Instructions to follow |
If a line in the data holds "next", copy that line out in full.

(Saved data entries)
################

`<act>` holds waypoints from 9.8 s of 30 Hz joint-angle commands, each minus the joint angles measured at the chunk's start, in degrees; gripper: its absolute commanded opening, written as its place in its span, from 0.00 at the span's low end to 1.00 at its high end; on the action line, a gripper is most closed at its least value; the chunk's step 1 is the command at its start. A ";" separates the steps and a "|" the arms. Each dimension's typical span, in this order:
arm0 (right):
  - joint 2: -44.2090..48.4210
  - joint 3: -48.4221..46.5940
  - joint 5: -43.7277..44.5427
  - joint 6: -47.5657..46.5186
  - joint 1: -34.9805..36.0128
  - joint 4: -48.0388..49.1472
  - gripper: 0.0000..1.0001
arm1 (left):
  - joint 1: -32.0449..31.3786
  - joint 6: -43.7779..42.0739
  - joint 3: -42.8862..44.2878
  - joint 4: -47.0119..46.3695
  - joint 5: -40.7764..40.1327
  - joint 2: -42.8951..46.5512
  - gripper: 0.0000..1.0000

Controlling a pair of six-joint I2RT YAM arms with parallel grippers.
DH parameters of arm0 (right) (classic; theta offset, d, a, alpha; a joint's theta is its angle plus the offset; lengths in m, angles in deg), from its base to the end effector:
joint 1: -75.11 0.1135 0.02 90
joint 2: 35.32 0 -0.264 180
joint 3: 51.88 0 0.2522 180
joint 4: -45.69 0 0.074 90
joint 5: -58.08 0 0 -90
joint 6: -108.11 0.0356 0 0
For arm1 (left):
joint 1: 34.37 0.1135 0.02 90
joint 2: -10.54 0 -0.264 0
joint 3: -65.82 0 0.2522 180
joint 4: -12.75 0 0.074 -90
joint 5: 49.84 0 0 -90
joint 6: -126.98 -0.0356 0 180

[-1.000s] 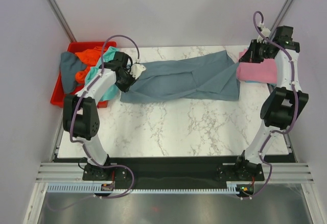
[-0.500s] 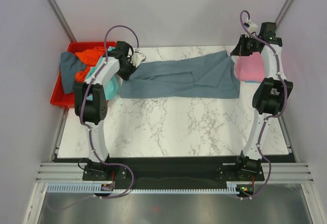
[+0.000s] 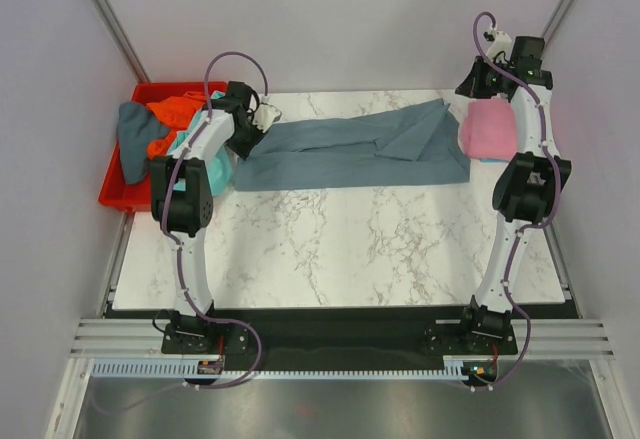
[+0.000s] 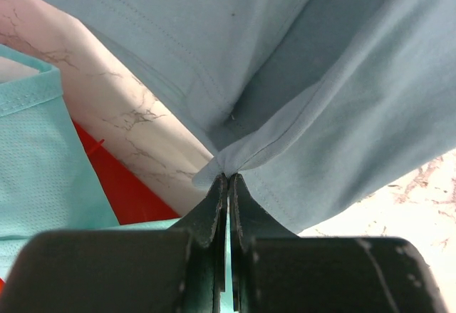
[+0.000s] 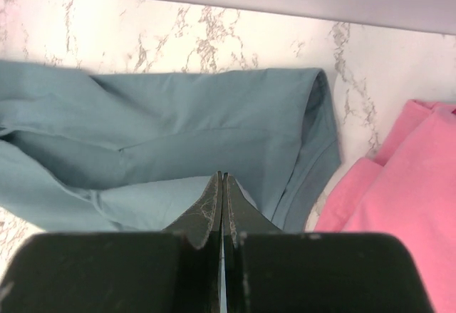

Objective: Fold and stack the t-shirts
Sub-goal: Fold the tshirt

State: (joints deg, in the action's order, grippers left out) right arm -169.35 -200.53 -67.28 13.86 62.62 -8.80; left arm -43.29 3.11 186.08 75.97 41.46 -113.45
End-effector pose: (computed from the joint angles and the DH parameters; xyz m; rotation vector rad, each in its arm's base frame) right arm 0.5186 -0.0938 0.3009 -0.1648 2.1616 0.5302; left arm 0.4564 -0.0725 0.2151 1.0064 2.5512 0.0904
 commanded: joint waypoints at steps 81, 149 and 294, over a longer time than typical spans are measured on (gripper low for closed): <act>-2.89 14.57 0.02 -11.48 9.24 -14.55 0.40 | -0.04 4.34 4.42 -0.41 -2.53 -2.67 0.02; -11.77 -6.17 7.49 -2.78 15.48 1.44 0.00 | -0.56 6.27 11.01 -2.96 -8.59 -8.03 0.02; 13.99 44.90 11.80 19.98 -3.51 5.84 0.76 | -0.83 20.07 -1.99 0.29 -0.68 -5.30 0.49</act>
State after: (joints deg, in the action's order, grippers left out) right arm -153.14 -152.57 -56.35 33.18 58.86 -4.21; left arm -43.97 24.58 182.78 75.88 41.70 -117.51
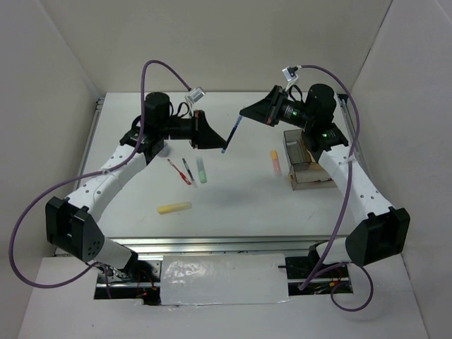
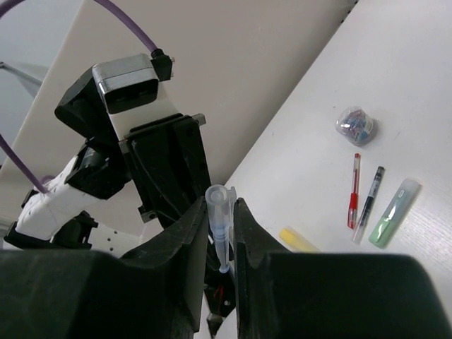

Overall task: Sort the stationery into containers
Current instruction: Place the pen in the storage box.

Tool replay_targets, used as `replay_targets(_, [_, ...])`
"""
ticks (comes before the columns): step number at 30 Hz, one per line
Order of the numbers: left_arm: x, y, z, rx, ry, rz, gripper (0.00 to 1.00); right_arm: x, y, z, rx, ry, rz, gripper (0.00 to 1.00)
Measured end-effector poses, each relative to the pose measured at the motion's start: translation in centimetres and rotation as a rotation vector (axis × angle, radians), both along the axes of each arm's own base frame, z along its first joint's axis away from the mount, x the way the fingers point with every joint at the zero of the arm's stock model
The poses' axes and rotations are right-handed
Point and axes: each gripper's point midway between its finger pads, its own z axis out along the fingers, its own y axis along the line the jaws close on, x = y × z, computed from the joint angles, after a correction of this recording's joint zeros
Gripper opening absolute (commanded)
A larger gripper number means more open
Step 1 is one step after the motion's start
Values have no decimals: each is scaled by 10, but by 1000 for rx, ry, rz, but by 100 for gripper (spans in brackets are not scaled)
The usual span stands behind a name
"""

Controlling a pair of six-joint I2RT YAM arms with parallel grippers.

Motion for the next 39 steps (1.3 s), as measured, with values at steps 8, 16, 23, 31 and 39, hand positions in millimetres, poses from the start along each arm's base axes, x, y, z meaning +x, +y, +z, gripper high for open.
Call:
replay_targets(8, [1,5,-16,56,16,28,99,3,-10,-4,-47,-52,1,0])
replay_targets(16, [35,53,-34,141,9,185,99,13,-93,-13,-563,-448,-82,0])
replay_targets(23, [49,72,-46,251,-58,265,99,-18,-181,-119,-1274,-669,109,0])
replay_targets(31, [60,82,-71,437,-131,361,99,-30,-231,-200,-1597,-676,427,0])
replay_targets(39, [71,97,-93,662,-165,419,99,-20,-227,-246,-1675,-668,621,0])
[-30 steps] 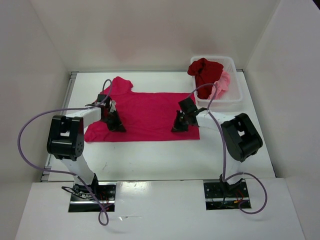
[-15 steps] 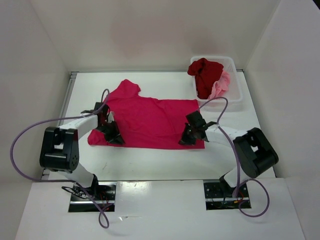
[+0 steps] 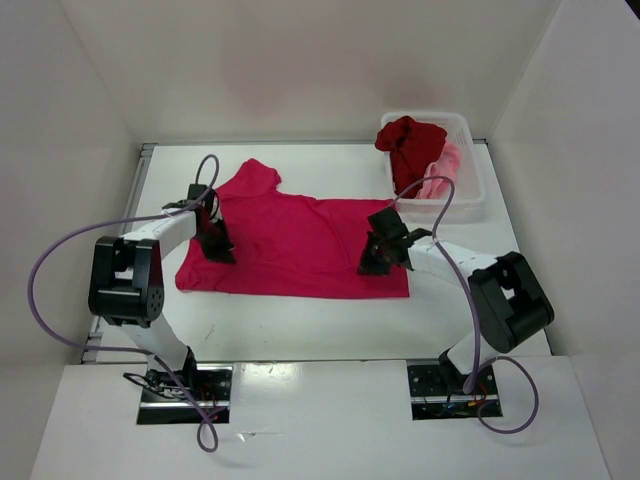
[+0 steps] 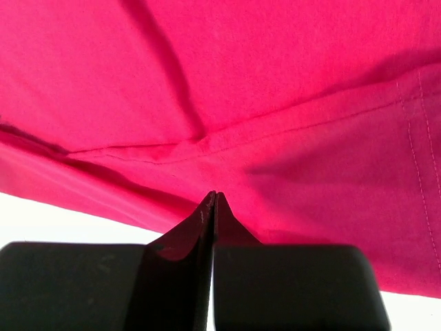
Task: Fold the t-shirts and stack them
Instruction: Fold the flattened tshirt in 1/3 of the way
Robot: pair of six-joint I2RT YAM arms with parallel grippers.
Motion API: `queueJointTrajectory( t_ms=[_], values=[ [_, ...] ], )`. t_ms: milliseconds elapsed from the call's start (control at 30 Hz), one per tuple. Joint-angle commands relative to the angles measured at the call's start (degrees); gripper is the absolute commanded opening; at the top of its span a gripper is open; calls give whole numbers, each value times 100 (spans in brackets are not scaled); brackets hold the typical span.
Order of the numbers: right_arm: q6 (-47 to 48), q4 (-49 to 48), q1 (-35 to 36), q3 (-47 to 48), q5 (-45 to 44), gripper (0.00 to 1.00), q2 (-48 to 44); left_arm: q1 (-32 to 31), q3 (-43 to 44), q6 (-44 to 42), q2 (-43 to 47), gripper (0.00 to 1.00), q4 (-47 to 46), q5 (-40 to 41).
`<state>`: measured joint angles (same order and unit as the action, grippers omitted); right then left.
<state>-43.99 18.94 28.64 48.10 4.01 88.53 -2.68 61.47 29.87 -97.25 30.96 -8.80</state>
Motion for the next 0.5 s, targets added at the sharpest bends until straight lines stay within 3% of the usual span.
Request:
queueJointTrajectory(
  t_ms=[0, 200, 467],
  values=[
    [92, -30, 45, 227, -155, 0, 33, 127, -109, -253, -197, 8, 235, -96],
    [285, 40, 45, 700, -471, 2, 85, 319, -644, -393, -242, 13, 402, -219],
    [593, 154, -385, 1842, -594, 17, 577, 611, -891, -297, 329, 18, 928, -623]
  ],
)
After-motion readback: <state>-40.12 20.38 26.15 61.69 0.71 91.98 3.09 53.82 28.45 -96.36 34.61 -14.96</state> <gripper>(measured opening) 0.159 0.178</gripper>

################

Reply |
Motion for the next 39 steps (1.3 s), as measured, with values at steps 8, 16, 23, 31 and 39, hand positions in millimetres, poses from the start along each arm's base axes, x, y, z meaning +x, +y, +z, gripper high for open.
Motion for the next 0.5 s, targets added at the sharpest bends until straight lines stay within 3% of the usual span.

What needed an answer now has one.